如将活细胞与一定浓度的胰蛋白酶和核糖核酸酶温育，短时间内对细胞的形态、功能和活力几乎没有影响， 但坏死细胞以及细胞浆膜受到损伤的晚期凋亡细胞则可被这两种酶降解，使用流式细胞仪分析，可通过提高光散射、核酸或蛋白质荧光信号的阈值排除晚期凋亡细胞和坏死细胞，测定早期凋亡细胞。

【材料与试剂】

（1） 含Ca2+ 和Mg2+ 的Hanks平衡盐溶液（HBSS）：取1份A液（160g NaCl，8g KCl，2g MgSO4 ?7H2 O，2g MgCl2 ●6H2 O，2.8g CaCl2 溶于双蒸水，定容至1000ml）和1份B液（3.04g Na2 HPO4 ?12H2 O，1.2g KH2 PO4 ，20g葡萄糖，溶于双蒸水，定容至1000m）与18份双蒸水混合，调节pH至7.2~7.4，高压灭菌后，于4℃保存备用。
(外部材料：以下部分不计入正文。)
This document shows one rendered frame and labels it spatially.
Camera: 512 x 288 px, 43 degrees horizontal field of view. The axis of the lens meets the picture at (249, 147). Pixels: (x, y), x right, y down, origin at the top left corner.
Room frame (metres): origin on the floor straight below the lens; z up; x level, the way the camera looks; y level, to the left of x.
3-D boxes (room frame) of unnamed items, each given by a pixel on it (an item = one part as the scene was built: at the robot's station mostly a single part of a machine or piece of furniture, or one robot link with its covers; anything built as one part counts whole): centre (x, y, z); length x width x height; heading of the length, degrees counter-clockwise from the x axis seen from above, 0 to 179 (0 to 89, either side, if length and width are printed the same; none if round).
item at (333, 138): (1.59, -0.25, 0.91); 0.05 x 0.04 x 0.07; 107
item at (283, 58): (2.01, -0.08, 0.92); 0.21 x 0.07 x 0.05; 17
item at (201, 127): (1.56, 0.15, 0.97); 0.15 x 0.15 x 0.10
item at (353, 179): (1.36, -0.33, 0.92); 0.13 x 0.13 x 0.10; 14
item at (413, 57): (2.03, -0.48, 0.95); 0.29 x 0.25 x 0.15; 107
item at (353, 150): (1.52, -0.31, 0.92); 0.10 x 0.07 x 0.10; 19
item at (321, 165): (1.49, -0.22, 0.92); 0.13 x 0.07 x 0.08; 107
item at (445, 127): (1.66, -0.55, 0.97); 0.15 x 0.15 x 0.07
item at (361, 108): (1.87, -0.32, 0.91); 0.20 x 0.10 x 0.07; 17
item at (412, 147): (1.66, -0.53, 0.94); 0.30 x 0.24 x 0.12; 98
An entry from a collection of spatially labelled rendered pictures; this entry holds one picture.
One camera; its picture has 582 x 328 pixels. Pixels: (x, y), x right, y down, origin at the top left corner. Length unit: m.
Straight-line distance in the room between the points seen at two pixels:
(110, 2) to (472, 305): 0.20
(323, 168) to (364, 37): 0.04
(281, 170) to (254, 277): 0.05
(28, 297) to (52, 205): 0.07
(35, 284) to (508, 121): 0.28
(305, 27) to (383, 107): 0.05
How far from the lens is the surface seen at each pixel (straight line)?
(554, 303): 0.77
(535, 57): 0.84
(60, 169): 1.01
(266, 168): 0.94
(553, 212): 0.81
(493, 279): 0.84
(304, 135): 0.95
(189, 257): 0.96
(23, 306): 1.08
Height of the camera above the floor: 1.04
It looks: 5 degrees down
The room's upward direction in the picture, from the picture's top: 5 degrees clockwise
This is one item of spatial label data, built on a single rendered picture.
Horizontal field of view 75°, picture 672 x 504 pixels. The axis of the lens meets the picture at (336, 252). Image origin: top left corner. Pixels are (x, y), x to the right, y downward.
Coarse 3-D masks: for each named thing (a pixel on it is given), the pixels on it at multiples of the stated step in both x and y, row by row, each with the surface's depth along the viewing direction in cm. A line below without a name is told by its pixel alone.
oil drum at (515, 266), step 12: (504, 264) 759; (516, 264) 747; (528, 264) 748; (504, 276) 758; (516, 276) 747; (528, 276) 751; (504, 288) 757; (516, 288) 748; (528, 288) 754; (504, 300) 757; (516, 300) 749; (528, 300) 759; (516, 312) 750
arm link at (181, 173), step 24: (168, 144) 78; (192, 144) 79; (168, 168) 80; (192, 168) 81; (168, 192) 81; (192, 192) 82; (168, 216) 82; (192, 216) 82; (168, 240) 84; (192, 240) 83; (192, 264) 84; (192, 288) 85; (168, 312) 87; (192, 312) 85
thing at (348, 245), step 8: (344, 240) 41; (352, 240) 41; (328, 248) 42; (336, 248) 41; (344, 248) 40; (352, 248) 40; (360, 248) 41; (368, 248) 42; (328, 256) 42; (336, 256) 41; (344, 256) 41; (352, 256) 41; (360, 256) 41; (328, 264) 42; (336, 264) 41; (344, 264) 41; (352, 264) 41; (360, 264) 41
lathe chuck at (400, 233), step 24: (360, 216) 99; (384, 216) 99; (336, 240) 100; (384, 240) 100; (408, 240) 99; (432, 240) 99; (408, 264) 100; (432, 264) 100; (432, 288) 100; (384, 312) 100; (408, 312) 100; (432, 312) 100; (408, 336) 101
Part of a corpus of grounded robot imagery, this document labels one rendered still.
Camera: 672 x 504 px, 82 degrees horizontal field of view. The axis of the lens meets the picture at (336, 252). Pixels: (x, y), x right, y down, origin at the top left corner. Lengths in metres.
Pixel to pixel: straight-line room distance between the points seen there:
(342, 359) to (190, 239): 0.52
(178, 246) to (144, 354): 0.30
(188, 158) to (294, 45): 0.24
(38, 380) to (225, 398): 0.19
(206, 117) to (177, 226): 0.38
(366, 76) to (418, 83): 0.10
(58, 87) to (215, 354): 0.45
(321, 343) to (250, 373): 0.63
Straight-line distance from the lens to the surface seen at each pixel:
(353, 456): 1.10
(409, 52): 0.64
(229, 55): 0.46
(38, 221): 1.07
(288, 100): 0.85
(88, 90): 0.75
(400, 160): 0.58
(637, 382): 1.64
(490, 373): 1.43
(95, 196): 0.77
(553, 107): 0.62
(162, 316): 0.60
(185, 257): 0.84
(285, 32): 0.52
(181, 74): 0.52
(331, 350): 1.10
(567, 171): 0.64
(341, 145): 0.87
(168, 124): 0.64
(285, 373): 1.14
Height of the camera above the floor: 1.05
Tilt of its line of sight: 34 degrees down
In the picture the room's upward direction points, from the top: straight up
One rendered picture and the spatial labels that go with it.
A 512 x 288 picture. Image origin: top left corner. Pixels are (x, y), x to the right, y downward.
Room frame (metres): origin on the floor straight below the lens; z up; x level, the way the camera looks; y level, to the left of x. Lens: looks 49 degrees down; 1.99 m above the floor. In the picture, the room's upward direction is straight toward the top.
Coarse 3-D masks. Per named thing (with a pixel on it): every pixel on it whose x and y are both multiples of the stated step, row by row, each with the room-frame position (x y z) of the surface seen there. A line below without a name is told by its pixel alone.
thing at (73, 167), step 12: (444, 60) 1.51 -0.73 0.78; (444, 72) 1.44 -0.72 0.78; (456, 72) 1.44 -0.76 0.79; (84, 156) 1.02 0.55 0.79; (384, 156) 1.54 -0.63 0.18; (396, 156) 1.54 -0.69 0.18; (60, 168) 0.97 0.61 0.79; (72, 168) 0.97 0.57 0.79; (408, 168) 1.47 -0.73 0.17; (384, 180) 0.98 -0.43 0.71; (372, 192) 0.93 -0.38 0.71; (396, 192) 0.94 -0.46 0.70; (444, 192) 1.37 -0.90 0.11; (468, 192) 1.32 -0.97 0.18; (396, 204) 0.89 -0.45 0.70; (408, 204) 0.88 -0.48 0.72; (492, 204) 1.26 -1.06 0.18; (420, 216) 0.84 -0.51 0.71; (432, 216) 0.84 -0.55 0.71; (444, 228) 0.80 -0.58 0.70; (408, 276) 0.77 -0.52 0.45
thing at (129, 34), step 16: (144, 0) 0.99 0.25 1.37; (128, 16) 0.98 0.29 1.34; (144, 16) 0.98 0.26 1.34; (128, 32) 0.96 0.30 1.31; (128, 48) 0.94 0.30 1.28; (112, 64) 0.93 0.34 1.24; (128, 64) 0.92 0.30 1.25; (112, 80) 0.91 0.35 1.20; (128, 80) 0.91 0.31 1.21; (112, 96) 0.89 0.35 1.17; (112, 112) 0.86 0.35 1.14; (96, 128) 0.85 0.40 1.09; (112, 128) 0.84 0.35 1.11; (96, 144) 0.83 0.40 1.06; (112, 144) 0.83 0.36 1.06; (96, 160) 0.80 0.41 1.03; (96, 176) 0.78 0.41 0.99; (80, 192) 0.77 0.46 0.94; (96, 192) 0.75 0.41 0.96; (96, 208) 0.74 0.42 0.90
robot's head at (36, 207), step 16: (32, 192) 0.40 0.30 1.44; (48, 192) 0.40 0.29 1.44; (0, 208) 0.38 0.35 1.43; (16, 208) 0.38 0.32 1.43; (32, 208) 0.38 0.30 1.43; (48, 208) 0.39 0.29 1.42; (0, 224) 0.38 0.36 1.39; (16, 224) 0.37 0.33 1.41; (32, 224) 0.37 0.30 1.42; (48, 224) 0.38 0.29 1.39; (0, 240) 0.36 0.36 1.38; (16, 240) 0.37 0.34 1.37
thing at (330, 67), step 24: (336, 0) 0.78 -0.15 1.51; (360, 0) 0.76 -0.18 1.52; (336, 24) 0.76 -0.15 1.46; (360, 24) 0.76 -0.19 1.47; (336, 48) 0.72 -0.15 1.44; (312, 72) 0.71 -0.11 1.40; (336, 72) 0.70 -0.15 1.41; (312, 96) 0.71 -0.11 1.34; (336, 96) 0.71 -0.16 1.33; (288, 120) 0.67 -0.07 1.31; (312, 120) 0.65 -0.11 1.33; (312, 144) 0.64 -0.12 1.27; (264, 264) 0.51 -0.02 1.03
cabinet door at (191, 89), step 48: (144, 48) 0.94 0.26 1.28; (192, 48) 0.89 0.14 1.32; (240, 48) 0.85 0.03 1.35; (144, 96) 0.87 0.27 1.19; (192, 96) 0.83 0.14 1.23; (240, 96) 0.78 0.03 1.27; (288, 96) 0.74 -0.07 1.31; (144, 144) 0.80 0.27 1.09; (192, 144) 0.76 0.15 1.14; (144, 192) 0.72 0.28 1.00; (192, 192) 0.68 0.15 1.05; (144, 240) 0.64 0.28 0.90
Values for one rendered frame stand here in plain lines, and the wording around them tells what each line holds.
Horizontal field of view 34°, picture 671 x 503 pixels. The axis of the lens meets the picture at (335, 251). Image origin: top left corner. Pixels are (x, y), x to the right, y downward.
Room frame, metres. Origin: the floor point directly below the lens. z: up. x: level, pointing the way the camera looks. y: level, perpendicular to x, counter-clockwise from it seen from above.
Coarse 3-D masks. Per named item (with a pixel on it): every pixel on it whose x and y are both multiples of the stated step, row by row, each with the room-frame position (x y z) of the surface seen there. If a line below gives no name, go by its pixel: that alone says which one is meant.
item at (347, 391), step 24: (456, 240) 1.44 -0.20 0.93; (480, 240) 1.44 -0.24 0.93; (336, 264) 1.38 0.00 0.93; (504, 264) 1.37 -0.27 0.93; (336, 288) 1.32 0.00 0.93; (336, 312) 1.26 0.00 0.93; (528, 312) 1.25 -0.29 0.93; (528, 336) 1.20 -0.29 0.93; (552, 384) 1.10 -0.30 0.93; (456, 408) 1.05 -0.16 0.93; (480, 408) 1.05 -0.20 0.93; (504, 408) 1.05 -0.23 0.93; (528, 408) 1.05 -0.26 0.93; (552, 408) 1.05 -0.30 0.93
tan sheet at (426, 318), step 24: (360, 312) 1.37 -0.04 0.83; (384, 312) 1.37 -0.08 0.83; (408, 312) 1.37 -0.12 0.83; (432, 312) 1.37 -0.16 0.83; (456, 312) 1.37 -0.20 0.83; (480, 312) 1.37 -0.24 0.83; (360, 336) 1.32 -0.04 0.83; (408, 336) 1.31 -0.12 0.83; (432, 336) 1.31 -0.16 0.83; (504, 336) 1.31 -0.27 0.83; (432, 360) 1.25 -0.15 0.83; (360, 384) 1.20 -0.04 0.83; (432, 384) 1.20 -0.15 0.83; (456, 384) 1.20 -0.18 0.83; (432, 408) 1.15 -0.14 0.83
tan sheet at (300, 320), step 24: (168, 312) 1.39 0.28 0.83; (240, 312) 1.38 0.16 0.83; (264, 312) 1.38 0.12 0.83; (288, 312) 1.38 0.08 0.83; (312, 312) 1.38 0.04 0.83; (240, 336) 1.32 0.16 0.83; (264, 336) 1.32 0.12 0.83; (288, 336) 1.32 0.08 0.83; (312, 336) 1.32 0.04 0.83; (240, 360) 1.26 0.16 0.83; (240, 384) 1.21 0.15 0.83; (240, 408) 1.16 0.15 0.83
（2） 0.5%胰蛋白酶，HBSS溶解后分装，于-20℃保存。

（3） 200mg/ml核糖核酸酶，HBSS溶解后分装，于-20℃保存。

【操作步骤】

（1） 于4℃离心收集细胞并重新悬浮于0.2ml HBSS中， 使其浓度位106 /ml；

（2） 加入100ml核糖核酸酶，混匀，37℃作用15分钟；

（3）加入100ml胰蛋白酶，混匀，37℃作用30分钟；

（4） 加入含10%小牛血清的HBSS，混匀，使胰蛋白酶灭活，4℃离心，去上清；

（5） 以HBSS洗细胞一次， 收集细胞并重新悬浮于HBSS中；

（6） 按本章介绍的其他方法， 进行凋亡细胞的染色和流式细胞分析；

【结果分析】

经过胰蛋白酶和核糖核酸酶的消化，去除了坏死的、受机械损伤的以及凋亡晚期的细胞，剩余细胞大部分是PI拒染的细胞，包括活细胞和凋亡早期的细胞。因此，本法适用于测定凋亡早期细胞以及未产生DNA断裂的凋亡细胞。

【注意事项】

当欲研究活细胞的表型时，要注意选择酶消化的最适时间， 因为胰蛋白酶可能会使活细胞表面抗原决定簇丢失。但经过胰蛋白酶处理的细胞，在培养基中培养数小时后，可使大部份表面抗原得以恢复。